Pictured above are three of the individuals who helped with the harvest. From the left: Harold Beach, Billy Wilkerson and Willard Otto. Photograph courtesy of Harold Beach.


By Troy Treasure

  In November, the Leonard-Area Growing Project harvested 60 acres of soybeans on the Jeff and Leah Otto farm just north of Cherry Box in southern Knox County.

  Culmination of the planting-to-combine endeavor produced $32,346, of which $29,111 has been designated to help alleviate hunger in the strife-torn Palestine-Gaza region of the Middle East.

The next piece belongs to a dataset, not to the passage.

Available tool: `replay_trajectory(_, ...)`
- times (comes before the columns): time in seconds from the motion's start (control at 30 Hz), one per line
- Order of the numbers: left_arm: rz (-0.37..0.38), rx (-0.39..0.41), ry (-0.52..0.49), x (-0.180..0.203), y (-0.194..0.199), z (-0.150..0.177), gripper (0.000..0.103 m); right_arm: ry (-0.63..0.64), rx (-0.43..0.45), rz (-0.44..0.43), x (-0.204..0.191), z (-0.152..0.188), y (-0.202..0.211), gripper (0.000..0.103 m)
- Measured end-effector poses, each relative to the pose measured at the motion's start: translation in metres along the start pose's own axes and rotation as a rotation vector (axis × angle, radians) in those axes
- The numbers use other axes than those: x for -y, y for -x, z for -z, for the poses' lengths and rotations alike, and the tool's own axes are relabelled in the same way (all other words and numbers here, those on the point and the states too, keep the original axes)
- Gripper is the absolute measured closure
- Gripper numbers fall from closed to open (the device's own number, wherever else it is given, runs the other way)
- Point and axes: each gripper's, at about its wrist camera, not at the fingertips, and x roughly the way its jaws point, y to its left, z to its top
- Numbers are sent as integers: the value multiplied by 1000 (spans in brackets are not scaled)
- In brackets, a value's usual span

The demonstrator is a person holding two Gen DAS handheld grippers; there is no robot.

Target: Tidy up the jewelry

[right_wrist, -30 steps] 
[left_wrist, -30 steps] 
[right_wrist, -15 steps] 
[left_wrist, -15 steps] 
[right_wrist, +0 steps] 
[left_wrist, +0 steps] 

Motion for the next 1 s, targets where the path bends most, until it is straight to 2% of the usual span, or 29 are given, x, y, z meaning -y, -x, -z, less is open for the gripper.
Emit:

  The geographically small Gaza Strip territory is located on the eastern coast of the Mediterranean Sea. It shares short inland borders with Egypt (seven miles) and Israel (32).

  The Leonard-Area Growing Project started in 2004. Revenue generated from previous Project harvests has paid for items ranging from heifer cows in Africa to small family-friendly grain containers in Bolivia.

  The local project also donated $3,234 to the Illinois-based Growing Hope Globally organization which oversees several relief efforts including Palestine-Gaza.

  Several neighbors worked throughout the growing season assisting with the end result.

  Harold Beach said it was his year to oversee the general groundwork.

  “I think it was Willard Otto that planted it. Merlin Yoder and his family sprayed it,” Beach said. “Bichsel Spreading Service took care of the fertilizer and Vortex Seed furnished the seed for it. Different farmers furnished the chemical.”

  Among the harvest day personnel were Nolan Otto, Willard Otto, Billy Wilkerson, Harold Beach and Matt Beach.

  According to the Growing Hope Globally website, 58 percent of Palestine-Gaza inhabitants are food-aid dependent. Twelve percent of children exhibit moderate to severe malnutrition.

  The program assists families’ attempts to become food self-sufficient. One aspect is rabbit farming, the animals providing a source of much-needed protein. The program also identifies families in need of animals, cages, feed and basic veterinary training.

  COVID-19 has caused problems with sale and distribution of rabbits thus limiting incomes.

  “The good news is that rabbit-raising families have a steady source of protein and are generally able to eat meat at least twice a week,” a statement on the website indicates.